[Saved data entries]
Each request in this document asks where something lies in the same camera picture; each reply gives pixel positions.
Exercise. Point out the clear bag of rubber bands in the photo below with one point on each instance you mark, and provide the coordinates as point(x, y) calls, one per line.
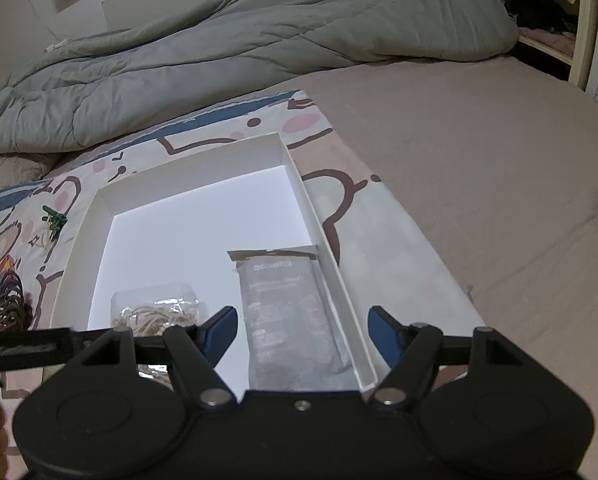
point(151, 310)

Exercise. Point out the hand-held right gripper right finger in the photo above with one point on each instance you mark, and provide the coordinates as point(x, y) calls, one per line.
point(380, 331)

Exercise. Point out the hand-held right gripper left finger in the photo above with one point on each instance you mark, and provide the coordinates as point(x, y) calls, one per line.
point(223, 331)

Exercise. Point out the white cardboard box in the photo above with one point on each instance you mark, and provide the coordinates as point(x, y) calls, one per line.
point(204, 220)

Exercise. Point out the bear printed blanket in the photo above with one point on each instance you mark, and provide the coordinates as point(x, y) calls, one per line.
point(379, 240)

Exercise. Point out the dark clothes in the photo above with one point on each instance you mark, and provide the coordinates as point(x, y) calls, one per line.
point(544, 15)

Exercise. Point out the beige pillow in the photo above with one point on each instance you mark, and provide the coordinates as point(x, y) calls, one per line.
point(14, 172)

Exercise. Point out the grey foil packet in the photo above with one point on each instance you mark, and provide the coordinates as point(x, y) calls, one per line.
point(289, 310)

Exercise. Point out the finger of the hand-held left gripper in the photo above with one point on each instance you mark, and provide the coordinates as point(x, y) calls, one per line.
point(29, 350)

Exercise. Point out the white plug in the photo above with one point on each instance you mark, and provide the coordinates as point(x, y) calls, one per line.
point(56, 45)

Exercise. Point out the large brown hair claw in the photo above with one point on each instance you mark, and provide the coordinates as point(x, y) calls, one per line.
point(11, 300)

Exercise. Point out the grey duvet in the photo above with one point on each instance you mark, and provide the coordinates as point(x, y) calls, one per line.
point(259, 40)

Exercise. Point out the cream wooden shelf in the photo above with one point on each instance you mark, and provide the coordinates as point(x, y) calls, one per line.
point(581, 35)

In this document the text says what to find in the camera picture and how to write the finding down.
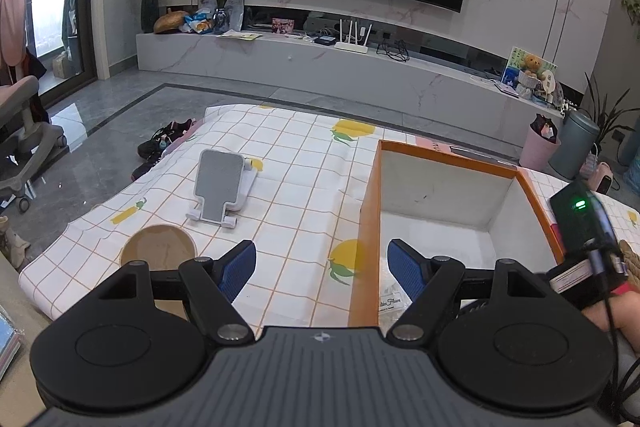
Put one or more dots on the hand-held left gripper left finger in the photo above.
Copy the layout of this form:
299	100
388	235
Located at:
241	271

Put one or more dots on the pink space heater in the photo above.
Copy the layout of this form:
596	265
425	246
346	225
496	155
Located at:
602	179

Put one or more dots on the colourful picture card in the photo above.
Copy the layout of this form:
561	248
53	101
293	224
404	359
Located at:
515	67

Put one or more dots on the grey trash can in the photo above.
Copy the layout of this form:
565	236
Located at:
572	147

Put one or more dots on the black sneaker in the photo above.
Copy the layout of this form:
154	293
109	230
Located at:
147	168
167	137

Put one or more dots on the grey pink office chair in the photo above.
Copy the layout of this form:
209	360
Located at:
20	117

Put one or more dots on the orange cardboard box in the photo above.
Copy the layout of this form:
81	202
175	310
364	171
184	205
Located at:
440	192

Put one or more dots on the clear plastic packet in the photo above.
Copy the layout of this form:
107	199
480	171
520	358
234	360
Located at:
395	302

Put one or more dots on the small black device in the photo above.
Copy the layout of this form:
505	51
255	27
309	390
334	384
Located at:
325	40

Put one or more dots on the grey white phone stand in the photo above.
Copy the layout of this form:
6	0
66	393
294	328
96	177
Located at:
220	177

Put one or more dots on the pink waste bin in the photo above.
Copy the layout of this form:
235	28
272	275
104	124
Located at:
539	147

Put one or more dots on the pink poster mat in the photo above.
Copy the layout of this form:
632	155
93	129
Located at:
440	144

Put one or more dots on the white router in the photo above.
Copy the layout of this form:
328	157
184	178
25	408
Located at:
354	44

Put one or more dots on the white round fan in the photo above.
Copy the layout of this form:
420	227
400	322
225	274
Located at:
550	78

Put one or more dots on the hanging green plant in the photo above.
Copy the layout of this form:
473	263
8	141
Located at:
632	9

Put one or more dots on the brown teddy bear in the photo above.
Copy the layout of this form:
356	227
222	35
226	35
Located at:
532	66

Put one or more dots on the small pink box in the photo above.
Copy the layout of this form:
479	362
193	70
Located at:
283	26

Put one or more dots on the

→ Activity: Restate the records above word for word, without the pictures.

→ Task solution:
Each request in this document asks where something lies in the same camera picture; each reply gives pixel positions.
Exercise. Point out the clear bag of rubber bands in the photo below with one point on each instance you mark, and provide the coordinates as point(x, y) calls, one per line.
point(151, 310)

Exercise. Point out the hand-held right gripper right finger in the photo above with one point on each instance you mark, and provide the coordinates as point(x, y) calls, one per line.
point(380, 331)

Exercise. Point out the hand-held right gripper left finger in the photo above with one point on each instance you mark, and provide the coordinates as point(x, y) calls, one per line.
point(223, 331)

Exercise. Point out the white cardboard box in the photo above with one point on each instance you mark, and provide the coordinates as point(x, y) calls, one per line.
point(204, 220)

Exercise. Point out the bear printed blanket in the photo above with one point on each instance you mark, and provide the coordinates as point(x, y) calls, one per line.
point(379, 240)

Exercise. Point out the dark clothes in the photo above with one point on each instance you mark, and provide the coordinates as point(x, y) calls, one per line.
point(544, 15)

Exercise. Point out the beige pillow in the photo above with one point on each instance you mark, and provide the coordinates as point(x, y) calls, one per line.
point(14, 172)

Exercise. Point out the grey foil packet in the photo above with one point on each instance you mark, and provide the coordinates as point(x, y) calls, one per line.
point(289, 310)

Exercise. Point out the finger of the hand-held left gripper in the photo above with one point on each instance you mark, and provide the coordinates as point(x, y) calls, one per line.
point(29, 350)

Exercise. Point out the white plug in the photo above with one point on each instance you mark, and provide the coordinates as point(x, y) calls, one per line.
point(56, 45)

Exercise. Point out the large brown hair claw in the photo above with one point on each instance you mark, and provide the coordinates as point(x, y) calls, one per line.
point(11, 300)

Exercise. Point out the grey duvet in the photo above with one point on each instance you mark, and provide the coordinates as point(x, y) calls, one per line.
point(259, 40)

Exercise. Point out the cream wooden shelf in the photo above with one point on each instance you mark, and provide the coordinates as point(x, y) calls, one per line.
point(581, 35)

In this document the text says what to find in the camera picture and how to write the finding down.
Put one or more dots on the hand-held left gripper left finger in the photo above.
Copy the layout of this form:
299	100
388	235
Located at:
241	271

Put one or more dots on the pink space heater in the photo above.
Copy the layout of this form:
596	265
425	246
346	225
496	155
Located at:
602	179

Put one or more dots on the colourful picture card in the photo above.
Copy the layout of this form:
561	248
53	101
293	224
404	359
Located at:
515	67

Put one or more dots on the grey trash can in the photo above.
Copy the layout of this form:
565	236
Located at:
572	147

Put one or more dots on the black sneaker in the photo above.
Copy the layout of this form:
154	293
109	230
Located at:
147	168
167	137

Put one or more dots on the grey pink office chair in the photo above.
Copy the layout of this form:
209	360
Located at:
20	117

Put one or more dots on the orange cardboard box in the photo above.
Copy the layout of this form:
81	202
175	310
364	171
184	205
Located at:
440	192

Put one or more dots on the clear plastic packet in the photo above.
Copy the layout of this form:
107	199
480	171
520	358
234	360
Located at:
395	302

Put one or more dots on the small black device in the photo above.
Copy the layout of this form:
505	51
255	27
309	390
334	384
Located at:
325	40

Put one or more dots on the grey white phone stand in the photo above.
Copy the layout of this form:
6	0
66	393
294	328
96	177
Located at:
220	177

Put one or more dots on the pink waste bin in the photo above.
Copy the layout of this form:
235	28
272	275
104	124
Located at:
539	147

Put one or more dots on the pink poster mat in the photo above.
Copy the layout of this form:
632	155
93	129
Located at:
440	144

Put one or more dots on the white router in the photo above.
Copy the layout of this form:
328	157
184	178
25	408
Located at:
354	44

Put one or more dots on the white round fan in the photo above.
Copy the layout of this form:
420	227
400	322
225	274
Located at:
550	78

Put one or more dots on the hanging green plant in the photo above.
Copy the layout of this form:
473	263
8	141
Located at:
632	9

Put one or more dots on the brown teddy bear in the photo above.
Copy the layout of this form:
356	227
222	35
226	35
Located at:
532	66

Put one or more dots on the small pink box in the photo above.
Copy the layout of this form:
479	362
193	70
Located at:
283	26

Put one or more dots on the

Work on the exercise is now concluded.